**ACTION ITEM**
Where in the listing does the string "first" appear? Copy every line that holds it.

Segment Start: SOURCE MATERIAL

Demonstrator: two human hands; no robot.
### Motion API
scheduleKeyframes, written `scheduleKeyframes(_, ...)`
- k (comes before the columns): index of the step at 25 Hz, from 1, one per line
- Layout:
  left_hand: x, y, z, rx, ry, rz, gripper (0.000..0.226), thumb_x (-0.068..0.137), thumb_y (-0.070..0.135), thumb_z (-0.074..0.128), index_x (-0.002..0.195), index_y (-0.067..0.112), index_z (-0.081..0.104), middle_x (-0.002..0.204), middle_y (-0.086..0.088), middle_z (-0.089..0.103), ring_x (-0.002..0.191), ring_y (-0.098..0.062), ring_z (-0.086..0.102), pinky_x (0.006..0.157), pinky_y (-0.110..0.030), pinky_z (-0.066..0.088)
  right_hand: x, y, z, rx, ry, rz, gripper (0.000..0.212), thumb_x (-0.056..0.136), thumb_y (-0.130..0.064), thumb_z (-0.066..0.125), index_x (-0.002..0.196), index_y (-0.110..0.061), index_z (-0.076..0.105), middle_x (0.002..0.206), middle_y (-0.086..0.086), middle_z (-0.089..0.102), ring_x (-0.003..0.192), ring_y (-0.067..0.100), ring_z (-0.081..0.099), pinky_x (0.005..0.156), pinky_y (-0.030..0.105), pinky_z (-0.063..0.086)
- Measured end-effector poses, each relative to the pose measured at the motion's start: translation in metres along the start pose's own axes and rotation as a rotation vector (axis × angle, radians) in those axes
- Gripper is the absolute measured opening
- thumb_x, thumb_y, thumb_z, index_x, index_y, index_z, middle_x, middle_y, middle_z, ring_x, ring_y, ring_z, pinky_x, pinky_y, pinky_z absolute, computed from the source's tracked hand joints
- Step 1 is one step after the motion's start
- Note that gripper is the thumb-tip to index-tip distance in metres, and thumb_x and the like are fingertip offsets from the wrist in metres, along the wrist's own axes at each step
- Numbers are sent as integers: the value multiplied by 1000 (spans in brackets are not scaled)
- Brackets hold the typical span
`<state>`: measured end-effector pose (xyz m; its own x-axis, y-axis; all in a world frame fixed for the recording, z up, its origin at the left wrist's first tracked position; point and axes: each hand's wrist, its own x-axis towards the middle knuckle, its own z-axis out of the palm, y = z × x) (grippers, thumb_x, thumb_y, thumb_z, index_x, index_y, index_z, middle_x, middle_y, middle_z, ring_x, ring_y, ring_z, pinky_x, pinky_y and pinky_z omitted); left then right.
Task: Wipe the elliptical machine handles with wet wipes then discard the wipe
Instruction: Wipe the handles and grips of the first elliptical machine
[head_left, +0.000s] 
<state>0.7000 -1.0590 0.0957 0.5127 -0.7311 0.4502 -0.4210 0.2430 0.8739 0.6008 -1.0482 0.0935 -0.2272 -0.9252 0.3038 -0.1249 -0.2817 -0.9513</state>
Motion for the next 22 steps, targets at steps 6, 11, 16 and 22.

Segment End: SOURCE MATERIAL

**ANSWER AREA**
`<state>`: measured end-effector pose (xyz m; its own x-axis, y-axis; all in a world frame fixed for the recording, z up, its origin at the left wrist's first tracked position; point and axes: each hand's wrist, its own x-axis towards the middle knuckle, its own z-axis out of the palm, y = z × x) (grippers, thumb_x, thumb_y, thumb_z, index_x, index_y, index_z, middle_x, middle_y, middle_z, ring_x, ring_y, ring_z, pinky_x, pinky_y and pinky_z omitted); left then right.
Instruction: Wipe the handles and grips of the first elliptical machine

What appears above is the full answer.